Student Loans - The Money Professors

Tip #2 – Go old-school with checks

Max Wong, in the article 6 Old School Tools to Help You Stay on Budget posted on Wisebread points out that when writing checks we can actually feel the money leaving our account. With plastic, our purchases are more passive. We don’t have to write the amount, just click OK. She points out that there is a psychology behind it.

Coupling is the psychological term for that negative feeling you get when you shell out cold hard cash for purchases.

Max Wong, Wisebread

She also points out a few other reasons for using checks including a paper trail (she uses carbon checks) and there are still some agencies or businesses that don’t take plastic.

Tip #3 – Do the Weekly Dollar Challenge

Donna Freedman, in the article 29 ways to build your emergency fund out of thin air posted several tips on Get Rich Slowly, but the one I focused on was the weekly dollar challenge. In her words,

Set aside $1 the first week of the month, $2 the second week and so on. Bank the resulting $10 to $15 per month.

Donna Freedman, Get Rich Slowly

I like this idea. It’s a fun little way to start saving up money. And as your income grows, you can increase the challenge as well. Save $5 the first week, $10 the next week and before you know it, you have over $50 saved each month.

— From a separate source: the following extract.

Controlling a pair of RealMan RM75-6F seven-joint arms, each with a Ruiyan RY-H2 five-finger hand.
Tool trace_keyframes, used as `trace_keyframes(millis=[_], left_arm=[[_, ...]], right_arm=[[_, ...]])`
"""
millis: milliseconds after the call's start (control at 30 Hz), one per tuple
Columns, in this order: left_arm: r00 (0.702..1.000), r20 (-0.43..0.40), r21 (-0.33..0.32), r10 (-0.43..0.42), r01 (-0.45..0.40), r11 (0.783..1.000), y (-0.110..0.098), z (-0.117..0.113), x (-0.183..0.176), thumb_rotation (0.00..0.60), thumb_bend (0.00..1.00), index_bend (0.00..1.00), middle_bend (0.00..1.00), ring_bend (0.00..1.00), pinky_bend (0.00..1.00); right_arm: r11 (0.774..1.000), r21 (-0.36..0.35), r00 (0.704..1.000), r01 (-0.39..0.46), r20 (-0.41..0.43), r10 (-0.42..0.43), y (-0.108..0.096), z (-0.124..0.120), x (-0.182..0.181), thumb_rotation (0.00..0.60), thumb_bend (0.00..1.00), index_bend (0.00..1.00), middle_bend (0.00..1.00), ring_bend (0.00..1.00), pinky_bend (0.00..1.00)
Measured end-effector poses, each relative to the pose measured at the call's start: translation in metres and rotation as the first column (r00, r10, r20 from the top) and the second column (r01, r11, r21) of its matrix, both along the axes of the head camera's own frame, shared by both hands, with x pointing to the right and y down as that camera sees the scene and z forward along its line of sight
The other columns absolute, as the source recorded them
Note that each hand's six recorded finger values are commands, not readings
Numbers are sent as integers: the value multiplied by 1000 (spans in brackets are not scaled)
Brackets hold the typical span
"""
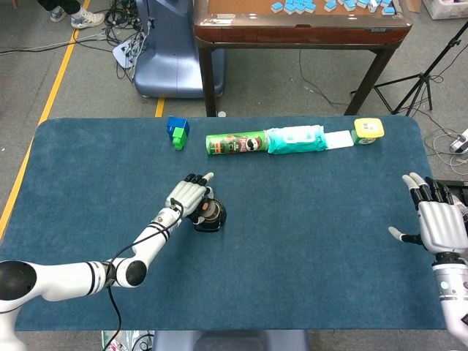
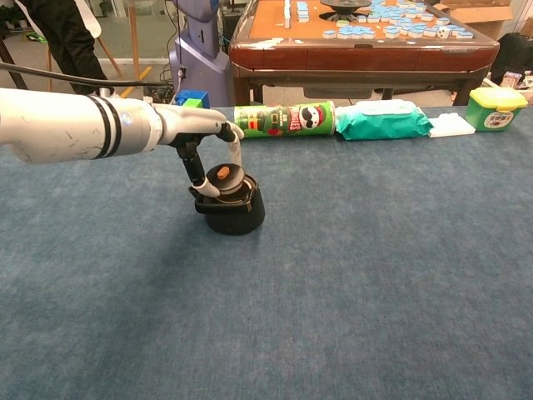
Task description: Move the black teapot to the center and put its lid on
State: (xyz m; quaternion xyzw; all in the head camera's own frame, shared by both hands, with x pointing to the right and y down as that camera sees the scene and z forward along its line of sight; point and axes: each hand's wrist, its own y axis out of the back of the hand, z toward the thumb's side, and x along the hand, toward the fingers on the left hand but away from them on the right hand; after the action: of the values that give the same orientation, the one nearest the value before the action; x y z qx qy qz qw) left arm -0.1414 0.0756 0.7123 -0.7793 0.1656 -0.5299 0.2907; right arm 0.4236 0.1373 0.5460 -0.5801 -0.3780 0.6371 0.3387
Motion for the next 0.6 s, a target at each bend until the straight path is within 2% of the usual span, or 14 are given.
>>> trace_keyframes(millis=[133, 367, 600], left_arm=[[1000, 6, -4, 3, -3, 1000, 1, 1, 0, 600, 255, 396, 0, 0, 0], [1000, 7, -14, -4, 4, 1000, 1, 2, 1, 600, 253, 212, 0, 0, 0], [1000, 6, -25, -10, 10, 1000, 0, 3, 0, 600, 253, 129, 0, 0, 0]], right_arm=[[1000, 0, 1000, -1, 2, 1, 0, 0, 0, 600, 95, 87, 102, 0, 0], [1000, 6, 1000, -5, 5, 5, -1, 0, 0, 600, 95, 88, 102, 0, 0], [1000, 13, 1000, -10, 6, 10, -1, -1, 1, 600, 95, 88, 102, 0, 0]])
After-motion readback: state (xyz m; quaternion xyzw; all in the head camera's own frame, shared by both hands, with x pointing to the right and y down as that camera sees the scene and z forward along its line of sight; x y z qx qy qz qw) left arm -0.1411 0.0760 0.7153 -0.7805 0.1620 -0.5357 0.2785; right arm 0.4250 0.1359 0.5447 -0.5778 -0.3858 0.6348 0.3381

Tip #4 – Skip Extended Warranties

Michael Lewis, in the article Is an Extended Warranty Worth the Cost? – When to Buy or Avoid posted on Money Crashers points out that there are times when warranties are clearly a bad idea.

Avoid Extended Warranties for the following:

  • New and Used Automobiles
  • Mobile Phones
  • Computers and Consumer Electronics
  • Home Warranties and Appliances

So what does that leave? Well to be fair:

The major benefit of an extended warranty is the customer’s peace of mind.

Michael Lewis, Money Crashers

Sometimes you have to go a little outside of pure math, and determine if an extended warranty will help you relax. It’s your money. Just make sure you are making your decisions with all of the information at your fingertips.

Tip #5 – Stay Home More

Crystal Paine, in the article 52 Different Ways to Save $100 Per Year: Stay Home More {Week 51} posted on Money Saving Mom that staying home more means fewer expenses, more time, and less clutter.

Crystal is a mom and when she has to run around she spends more on dinners out or buying items on sale, etc. The key is that she has learned to say “no” sometimes so she can be home more. As she put it:

Stay out of the stores and you won’t be tempted to purchase things you didn’t know you needed in the first place!

Crystal Paine, Money Saving Mom

We are all less tempted to spend money when we are at home and that includes gas and wear and tear on the car.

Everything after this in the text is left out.